A Aurora, ciudad “demasiado introvertida, demasiado campestre”, va Donatella a dictar una conferencia sobre un poeta inglés pasado de moda, como ella misma, dejando en casa a un compañero del que no está muy segura y a dos hijos de un matrimonio anterior. Pocas cosas pueden pasar en veinte páginas, pero no os quepa duda de que Calcedo cuenta de una manera actual, sensible y sugerente que deja muy a las claras su altura de gran escritor. La manera actual viene dada por una narración sin efectismos verbales, de flujo medido y ágil, que no desdeña las frases certeras y que pueden extraerse con valor individual y de cita aislada: “Donatella sacó el móvil del bolsillo, estudió los mensajes de su minúscula pantalla, cada uno un capítulo, cada uno un embuste”. La manera sensible viene dada por la cercanía con que se nos cuenta la pequeña historia de Donatella, por la mirada de un narrador que la comprende, que no la estudia fríamente como a un bicho raro, sino que la escucha, que nos la acerca, que nos la hace humana. La manera sugerente viene dada por el mayor acierto del relato, sin duda, que es la inteligente opción de mostrar sólo un poco, de resolver en pinceladas temas que han de continuar vibrando en la mente del lector, que han de resolverse de alguna forma en la mente del que se acerca a saber un poco de las vicisitudes de Donatella.
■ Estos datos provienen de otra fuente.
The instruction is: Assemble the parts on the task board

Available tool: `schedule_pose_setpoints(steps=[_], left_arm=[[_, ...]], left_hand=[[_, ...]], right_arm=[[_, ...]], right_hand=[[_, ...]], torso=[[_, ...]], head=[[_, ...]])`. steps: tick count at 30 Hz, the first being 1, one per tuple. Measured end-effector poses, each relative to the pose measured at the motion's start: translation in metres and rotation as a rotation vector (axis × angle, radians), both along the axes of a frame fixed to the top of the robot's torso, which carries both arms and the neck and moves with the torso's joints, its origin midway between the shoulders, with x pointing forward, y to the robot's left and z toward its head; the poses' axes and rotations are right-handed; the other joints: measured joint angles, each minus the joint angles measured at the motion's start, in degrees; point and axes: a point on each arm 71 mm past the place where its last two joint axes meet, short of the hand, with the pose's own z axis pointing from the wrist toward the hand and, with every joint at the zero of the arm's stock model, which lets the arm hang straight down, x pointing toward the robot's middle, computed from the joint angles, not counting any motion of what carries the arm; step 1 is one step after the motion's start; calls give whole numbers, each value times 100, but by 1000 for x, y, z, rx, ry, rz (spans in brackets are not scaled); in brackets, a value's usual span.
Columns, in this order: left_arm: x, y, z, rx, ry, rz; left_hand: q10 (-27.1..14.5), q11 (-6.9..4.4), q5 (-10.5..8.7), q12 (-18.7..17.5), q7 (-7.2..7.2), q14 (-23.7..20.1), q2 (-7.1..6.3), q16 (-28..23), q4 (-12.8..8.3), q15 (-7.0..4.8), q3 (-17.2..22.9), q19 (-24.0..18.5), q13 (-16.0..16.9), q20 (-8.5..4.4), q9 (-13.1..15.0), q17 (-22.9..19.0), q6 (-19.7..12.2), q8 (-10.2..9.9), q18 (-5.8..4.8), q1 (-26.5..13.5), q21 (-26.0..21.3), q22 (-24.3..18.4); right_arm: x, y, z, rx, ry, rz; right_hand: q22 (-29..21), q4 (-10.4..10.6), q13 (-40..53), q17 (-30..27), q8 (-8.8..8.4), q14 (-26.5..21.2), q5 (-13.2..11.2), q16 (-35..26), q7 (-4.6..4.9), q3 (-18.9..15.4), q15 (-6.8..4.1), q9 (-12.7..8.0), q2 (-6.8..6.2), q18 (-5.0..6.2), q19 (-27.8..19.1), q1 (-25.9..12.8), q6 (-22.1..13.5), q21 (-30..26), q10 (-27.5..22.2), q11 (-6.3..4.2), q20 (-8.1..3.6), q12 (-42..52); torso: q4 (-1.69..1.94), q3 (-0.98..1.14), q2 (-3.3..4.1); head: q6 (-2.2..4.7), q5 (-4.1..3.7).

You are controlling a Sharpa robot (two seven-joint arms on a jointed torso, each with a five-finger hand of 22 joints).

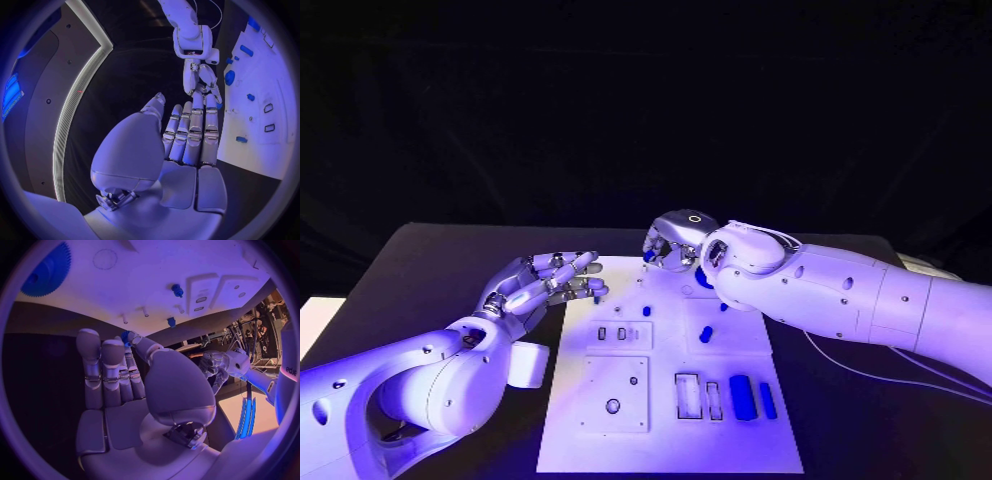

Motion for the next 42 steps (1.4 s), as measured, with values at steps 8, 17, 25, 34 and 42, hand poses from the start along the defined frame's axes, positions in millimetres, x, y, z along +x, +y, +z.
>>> schedule_pose_setpoints(steps=[8, 17, 25, 34, 42], left_arm=[[0, 0, 0, -4, 3, -2], [0, 0, 0, -5, 5, -1], [0, 1, 0, -5, 6, 1], [0, 1, 0, -6, 6, 0], [0, 0, 0, -7, 6, -1]], left_hand=[[0, 0, 0, 0, 0, 0, 0, 0, 0, 0, 0, 0, 0, 0, 0, 5, 0, 0, 0, 0, 0, 0], [0, 0, 0, -26, 0, 0, 0, 0, 0, 0, 0, 0, 0, 0, 0, 9, 0, 0, 0, 0, 0, 1], [0, 0, 0, -26, 0, 0, 0, 0, 0, 0, 0, 0, 0, 0, 1, 9, 0, 0, 0, 0, 0, 1], [0, 0, 0, -26, 0, 0, 0, 0, 0, 0, 0, 0, 0, 0, 0, 8, 0, 0, 0, 0, 0, 1], [0, 0, 0, -26, 0, 0, 0, 0, 0, 0, 0, 0, 0, 0, 0, 8, 0, 0, 0, 0, 0, -4]], right_arm=[[5, 8, -3, -10, 7, 1], [7, 8, -8, -47, 36, -6], [7, 4, -10, -77, 47, -14], [8, 3, -9, -100, 36, -23], [9, 8, -12, -111, 33, -29]], right_hand=[[22, 15, 0, 32, 18, 0, -1, 53, 0, 15, 0, 0, -29, 0, 0, -29, 0, 26, 0, 0, 0, 0], [39, 39, 0, 63, 18, 0, -36, 85, 0, 39, 0, -2, -59, 0, 0, -59, -2, 61, 0, 0, 0, 0], [45, 39, 0, 76, 17, 0, -37, 85, 5, 39, 0, -7, -59, 0, 0, -59, -9, 61, 0, 0, 0, 0], [59, 54, -1, 76, 5, 0, -40, 107, 2, 54, 0, -8, -59, 0, 0, -59, -22, 87, 0, 0, -1, 0], [59, 96, -1, 75, -4, 0, -50, 107, 7, 46, 0, -4, -110, 0, 0, -68, -29, 87, 0, 0, -1, 0]], torso=[[35, -13, 24], [37, -18, 34], [35, -20, 41], [35, -22, 48], [43, -25, 52]], head=[[-8, -9], [-48, 7], [-41, 31], [-30, 27], [-30, 30]])
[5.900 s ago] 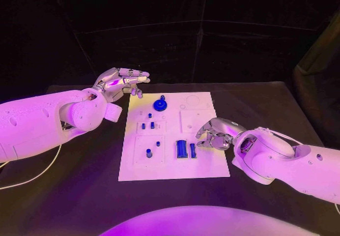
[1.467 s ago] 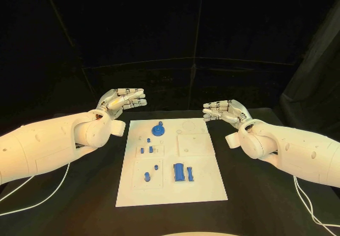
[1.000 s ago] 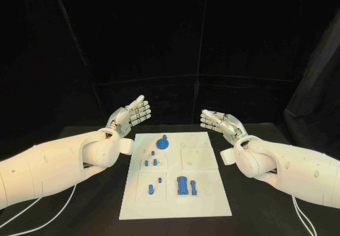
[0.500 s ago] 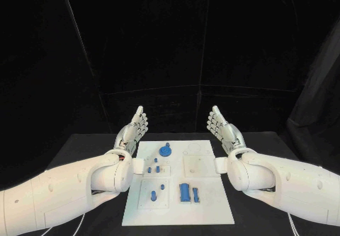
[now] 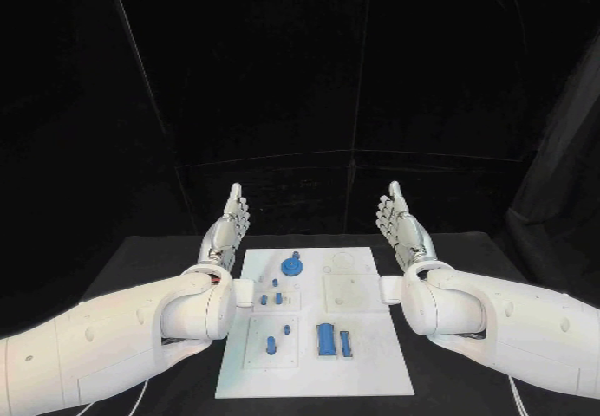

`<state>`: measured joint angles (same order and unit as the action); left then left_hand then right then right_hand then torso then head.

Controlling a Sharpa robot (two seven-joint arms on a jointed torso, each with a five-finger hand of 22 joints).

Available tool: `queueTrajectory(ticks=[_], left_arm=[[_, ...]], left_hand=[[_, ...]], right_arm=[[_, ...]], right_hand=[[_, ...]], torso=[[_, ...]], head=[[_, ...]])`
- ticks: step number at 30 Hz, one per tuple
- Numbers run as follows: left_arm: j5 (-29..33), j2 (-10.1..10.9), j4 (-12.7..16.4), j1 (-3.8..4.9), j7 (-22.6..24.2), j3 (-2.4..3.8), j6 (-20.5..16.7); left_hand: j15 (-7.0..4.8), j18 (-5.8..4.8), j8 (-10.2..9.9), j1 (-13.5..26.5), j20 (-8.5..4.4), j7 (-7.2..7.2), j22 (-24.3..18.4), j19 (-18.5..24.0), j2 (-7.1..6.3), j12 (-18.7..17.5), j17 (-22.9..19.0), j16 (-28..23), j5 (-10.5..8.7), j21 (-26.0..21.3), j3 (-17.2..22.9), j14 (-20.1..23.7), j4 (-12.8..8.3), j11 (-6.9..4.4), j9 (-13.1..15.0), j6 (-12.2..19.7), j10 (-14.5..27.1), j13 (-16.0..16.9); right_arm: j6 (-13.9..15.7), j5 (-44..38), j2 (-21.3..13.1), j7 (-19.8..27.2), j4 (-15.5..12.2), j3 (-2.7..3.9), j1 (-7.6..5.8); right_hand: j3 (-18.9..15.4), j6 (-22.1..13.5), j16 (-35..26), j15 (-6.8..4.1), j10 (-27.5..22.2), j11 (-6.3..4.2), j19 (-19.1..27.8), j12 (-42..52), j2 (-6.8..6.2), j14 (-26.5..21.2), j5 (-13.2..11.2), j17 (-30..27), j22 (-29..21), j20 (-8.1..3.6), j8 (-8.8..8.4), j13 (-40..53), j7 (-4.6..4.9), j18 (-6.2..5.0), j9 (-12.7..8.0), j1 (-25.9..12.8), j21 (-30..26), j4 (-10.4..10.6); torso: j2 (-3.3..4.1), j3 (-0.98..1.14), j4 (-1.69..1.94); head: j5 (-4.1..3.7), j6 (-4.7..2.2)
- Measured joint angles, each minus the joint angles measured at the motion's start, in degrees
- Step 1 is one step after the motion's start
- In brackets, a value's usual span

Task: Assemble the parts on the task board

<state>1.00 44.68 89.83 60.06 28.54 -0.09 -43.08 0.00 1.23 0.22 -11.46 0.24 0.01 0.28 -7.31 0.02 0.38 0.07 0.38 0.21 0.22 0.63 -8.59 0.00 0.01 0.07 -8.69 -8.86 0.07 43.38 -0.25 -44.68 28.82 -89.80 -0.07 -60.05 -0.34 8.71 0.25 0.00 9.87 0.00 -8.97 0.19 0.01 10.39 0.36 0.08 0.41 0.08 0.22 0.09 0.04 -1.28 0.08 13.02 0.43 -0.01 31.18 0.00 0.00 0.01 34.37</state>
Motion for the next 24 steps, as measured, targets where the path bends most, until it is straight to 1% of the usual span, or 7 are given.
queueTrajectory(ticks=[5, 6, 8, 10, 11, 14, 24], left_arm=[[-0.1, 0.0, 0.0, 0.00, 0.0, 0.00, -0.4], [-0.1, 0.0, 0.0, 0.00, 0.0, 0.00, -0.4], [-0.2, 0.0, 0.0, 0.00, 0.0, 0.00, -0.5], [-0.2, 0.0, 0.0, 0.00, 0.1, 0.00, -0.6], [-0.2, 0.0, 0.0, 0.00, 0.1, 0.00, -0.6], [-0.2, 0.0, 0.0, 0.00, 0.1, 0.00, -0.7], [-0.2, 0.0, 0.0, 0.00, 0.1, 0.00, -0.8]], left_hand=[[-0.05, 0.00, 0.0, 2.1, -0.11, -0.01, -0.1, 1.1, 0.00, 0.0, 0.0, 0.0, 0.00, 0.0, -0.3, 1.4, 0.0, 0.00, 0.0, 1.5, 1.4, 0.0], [0.01, -0.51, 0.0, 2.5, -0.22, 0.00, -0.2, 1.5, -0.10, 0.0, 0.0, 0.0, 0.00, 0.0, -0.3, 1.8, 0.0, -0.02, 0.0, 1.9, 1.9, 0.0], [0.04, -0.91, 0.0, 5.1, -0.26, 0.04, -0.2, 5.8, -0.04, 0.0, 0.0, 0.0, 0.00, 0.0, -0.3, 4.7, 0.0, 0.03, 0.0, 4.8, 4.9, 0.0], [0.03, -0.91, 0.0, 9.0, -0.23, 0.00, -0.2, 7.0, -0.01, 0.0, 0.0, 0.0, 0.00, 0.0, -0.3, 7.9, 0.0, 0.00, 0.0, 8.0, 8.2, 0.0], [0.00, -0.91, 0.0, 10.6, -0.29, 0.05, -0.2, 7.1, -0.02, 0.0, 0.0, 0.0, 0.00, 0.0, -0.3, 8.2, 0.0, -0.08, 0.0, 8.3, 8.5, 0.0], [0.00, -0.90, 0.0, 11.1, -0.29, -0.03, -0.2, 7.1, -0.03, 0.0, 0.0, 0.0, 0.00, 0.0, -0.3, 8.4, 0.0, 0.00, 0.0, 8.4, 8.6, 0.0], [0.00, -0.89, 0.0, 11.0, -0.29, -0.03, -0.2, 7.1, -0.01, 0.0, 0.0, 0.0, 0.00, 0.0, -0.3, 8.4, 0.0, 0.00, 0.0, 8.4, 8.6, 0.0]], right_arm=[[0.2, 0.2, 0.0, 0.1, 0.0, 0.00, 0.00], [0.2, 0.2, 0.0, 0.1, 0.0, 0.00, 0.00], [0.3, 0.2, 0.0, 0.1, 0.0, 0.00, 0.00], [0.3, 0.3, 0.0, 0.2, 0.0, 0.00, 0.00], [0.4, 0.3, 0.0, 0.2, 0.0, 0.00, 0.00], [0.4, 0.3, 0.0, 0.2, 0.0, 0.01, 0.00], [0.4, 0.4, 0.0, 0.2, 0.0, 0.01, 0.00]], right_hand=[[0.0, -1.5, 0.0, -0.02, -1.8, 0.02, 1.6, 0.0, -0.06, -1.9, 0.0, 0.0, -0.2, 0.00, 0.00, 0.0, 0.05, 0.90, 0.0, -2.3, 0.0, 0.0], [0.0, -1.8, 0.0, -0.07, -2.2, -0.01, 1.9, 0.0, 0.02, -2.3, 0.0, 0.0, -0.2, -0.10, 0.00, 0.0, -0.13, 0.90, 0.0, -3.0, 0.0, 0.0], [0.0, -2.2, 0.0, 0.02, -2.7, 0.08, 2.4, 0.0, -0.14, -2.8, 0.0, 0.0, -0.3, 0.01, 0.00, 0.0, -0.01, 0.89, 0.0, -3.6, -0.2, 0.0], [0.0, -4.9, 0.0, 0.00, -5.7, 0.03, 5.1, 0.0, -0.03, -5.0, 0.0, 0.0, -0.3, -0.02, 0.00, 0.0, 0.01, 0.89, 0.0, -6.3, -0.2, 0.0], [0.0, -7.2, 0.0, 0.02, -8.3, -0.01, 7.5, 0.0, -0.03, -6.7, 0.0, 0.0, -0.4, -0.06, 0.00, 0.0, -0.01, 0.88, 0.0, -7.5, -0.2, 0.0], [0.0, -8.4, 0.0, -0.01, -9.6, 0.00, 8.7, 0.0, 0.00, -10.0, 0.0, 0.0, -0.4, -0.09, 0.00, 0.0, -0.06, 0.89, 0.0, -12.5, -0.2, 0.0], [0.0, -8.4, 0.0, -0.01, -9.6, 0.00, 8.7, 0.0, -0.05, -10.2, 0.0, 0.0, -0.4, -0.09, 0.00, 0.0, -0.06, 0.88, 0.0, -12.7, -0.2, 0.0]], torso=[[0.00, 0.01, 0.01], [0.00, 0.01, 0.01], [0.00, 0.01, 0.01], [0.00, 0.01, 0.01], [0.00, 0.01, 0.01], [0.00, 0.01, 0.01], [0.00, 0.01, 0.01]], head=[[0.00, 0.00], [0.00, 0.00], [0.00, 0.00], [0.00, 0.00], [0.00, 0.00], [0.00, 0.00], [0.00, 0.00]])
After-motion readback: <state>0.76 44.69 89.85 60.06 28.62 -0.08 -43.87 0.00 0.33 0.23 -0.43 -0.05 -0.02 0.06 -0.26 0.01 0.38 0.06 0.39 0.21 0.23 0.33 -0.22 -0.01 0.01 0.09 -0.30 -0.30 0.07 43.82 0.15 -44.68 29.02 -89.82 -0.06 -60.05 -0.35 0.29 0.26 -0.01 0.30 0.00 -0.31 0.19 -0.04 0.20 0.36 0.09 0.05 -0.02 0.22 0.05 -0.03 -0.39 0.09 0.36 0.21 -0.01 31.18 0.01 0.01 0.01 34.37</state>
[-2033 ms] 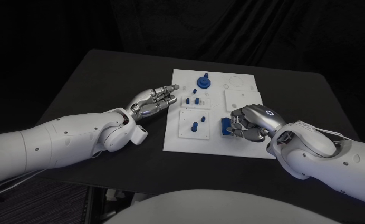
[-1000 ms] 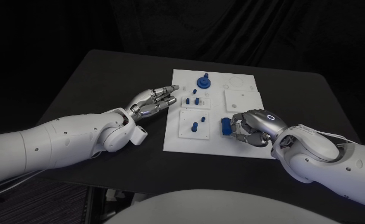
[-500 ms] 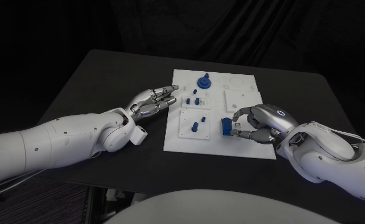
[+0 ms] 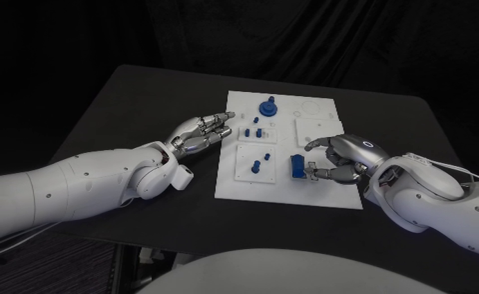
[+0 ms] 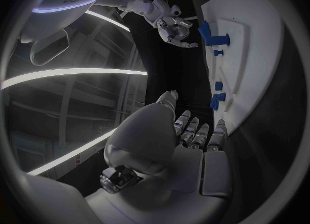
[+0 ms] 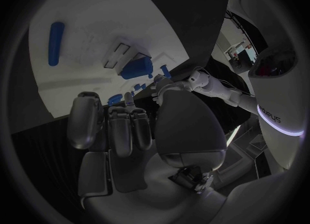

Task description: Assemble the parts on the task board

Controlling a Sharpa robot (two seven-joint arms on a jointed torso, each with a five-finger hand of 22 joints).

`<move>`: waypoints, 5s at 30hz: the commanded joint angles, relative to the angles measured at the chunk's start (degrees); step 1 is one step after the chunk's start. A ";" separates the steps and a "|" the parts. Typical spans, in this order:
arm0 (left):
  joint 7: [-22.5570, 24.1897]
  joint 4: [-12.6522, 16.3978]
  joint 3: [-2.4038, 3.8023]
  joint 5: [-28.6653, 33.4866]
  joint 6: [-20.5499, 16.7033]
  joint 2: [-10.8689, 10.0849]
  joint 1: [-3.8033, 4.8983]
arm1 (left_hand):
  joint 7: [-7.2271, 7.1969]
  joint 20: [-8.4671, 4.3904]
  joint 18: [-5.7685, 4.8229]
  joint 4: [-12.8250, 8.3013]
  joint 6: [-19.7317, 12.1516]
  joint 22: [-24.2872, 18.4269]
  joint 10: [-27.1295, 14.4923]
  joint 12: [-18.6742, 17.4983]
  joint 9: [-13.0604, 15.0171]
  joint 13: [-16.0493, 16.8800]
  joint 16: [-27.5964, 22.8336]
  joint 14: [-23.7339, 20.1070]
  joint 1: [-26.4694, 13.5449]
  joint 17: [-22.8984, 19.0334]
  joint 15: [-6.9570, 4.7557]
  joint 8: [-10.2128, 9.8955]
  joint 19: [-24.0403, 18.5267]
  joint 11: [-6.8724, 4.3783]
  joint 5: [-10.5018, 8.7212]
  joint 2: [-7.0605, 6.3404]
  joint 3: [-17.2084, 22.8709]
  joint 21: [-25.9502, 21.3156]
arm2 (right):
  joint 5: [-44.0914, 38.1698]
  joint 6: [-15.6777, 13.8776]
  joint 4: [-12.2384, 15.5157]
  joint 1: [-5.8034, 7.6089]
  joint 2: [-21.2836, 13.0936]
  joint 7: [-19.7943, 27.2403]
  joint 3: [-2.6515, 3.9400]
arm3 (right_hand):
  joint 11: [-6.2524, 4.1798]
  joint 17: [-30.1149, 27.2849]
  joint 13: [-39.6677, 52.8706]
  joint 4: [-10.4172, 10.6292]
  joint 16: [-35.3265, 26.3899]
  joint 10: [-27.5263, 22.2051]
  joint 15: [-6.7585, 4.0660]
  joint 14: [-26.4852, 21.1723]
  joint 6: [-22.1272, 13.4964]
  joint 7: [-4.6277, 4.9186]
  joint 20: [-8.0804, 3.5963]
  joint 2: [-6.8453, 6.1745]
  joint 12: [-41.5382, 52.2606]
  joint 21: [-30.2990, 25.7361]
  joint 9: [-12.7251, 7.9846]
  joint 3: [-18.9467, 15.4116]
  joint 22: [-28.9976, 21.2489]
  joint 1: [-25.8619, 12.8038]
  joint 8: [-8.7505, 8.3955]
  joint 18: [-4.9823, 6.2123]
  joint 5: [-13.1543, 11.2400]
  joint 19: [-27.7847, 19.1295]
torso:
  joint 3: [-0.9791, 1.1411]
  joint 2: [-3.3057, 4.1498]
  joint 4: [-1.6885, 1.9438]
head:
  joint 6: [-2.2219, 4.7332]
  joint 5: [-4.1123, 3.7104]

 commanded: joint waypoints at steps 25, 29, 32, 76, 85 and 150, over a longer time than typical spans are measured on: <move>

Es un gran relato, un magnífico pórtico para un libro que promete buenos ratos de aprovechable lectura.
También me parece magnífico el segundo relato, “Tres muñecos de nieve”, en el que son más evidentes las influencias de la narrativa corta estadounidense pero sin ahogar la creatividad de Calcedo, sin borrar su presencia en el relato, la del autor que mira de una manera muy determinada a sus criaturas, que hace avanzar por una línea que distiende el pasado o lo encoge con una precisión espléndida, que escoge con pleno acierto motivos simbólicos y no los deja fríos en primer plano sino que los mueve con fluidez y dotándolos de una vida que sólo los personajes muy recordables poseen. Todo es sugerido, apuntado, todo está en un plano que obliga a mirar más abajo, a buscar lo escondido, lo no dicho: el estilo de Calcedo es profundamente económico y cristalino, sin falsos juegos y sin retórica vacua, pero también se presta a la frase brillante, enjuiciadora, con valor de diamante. Y al final hay unas palabras de un personaje que caen sin fuego pero queman, según la inteligente manera de contar de Calcedo, que emociona sin cargar las tintas, sin remarcar, buscando la complicidad del lector atento y sensible: habla de que lleva un pañal bajo su disfraz para parecer más gordo, un pañal de adulto, y agrega, medio borracho y desengañado de muchas cosas y ofendido y roto en verdad por dentro pese a sus anteriores palabras agresivas, que el narrador ha hecho más bien como que no oye: “Dios mío, mi pobre madre usó uno de esos al final de sus días. Qué tristeza…”
Calcedo es un escritor al que hay que visitar para saber más de qué están hechas las heridas del alma. Y para leerle, os aconsejo, tomad asiento y dejad una puerta de vuestra alma abierta. No lo leáis sólo con los ojos, ni con la mente. La experiencia será inolvidable.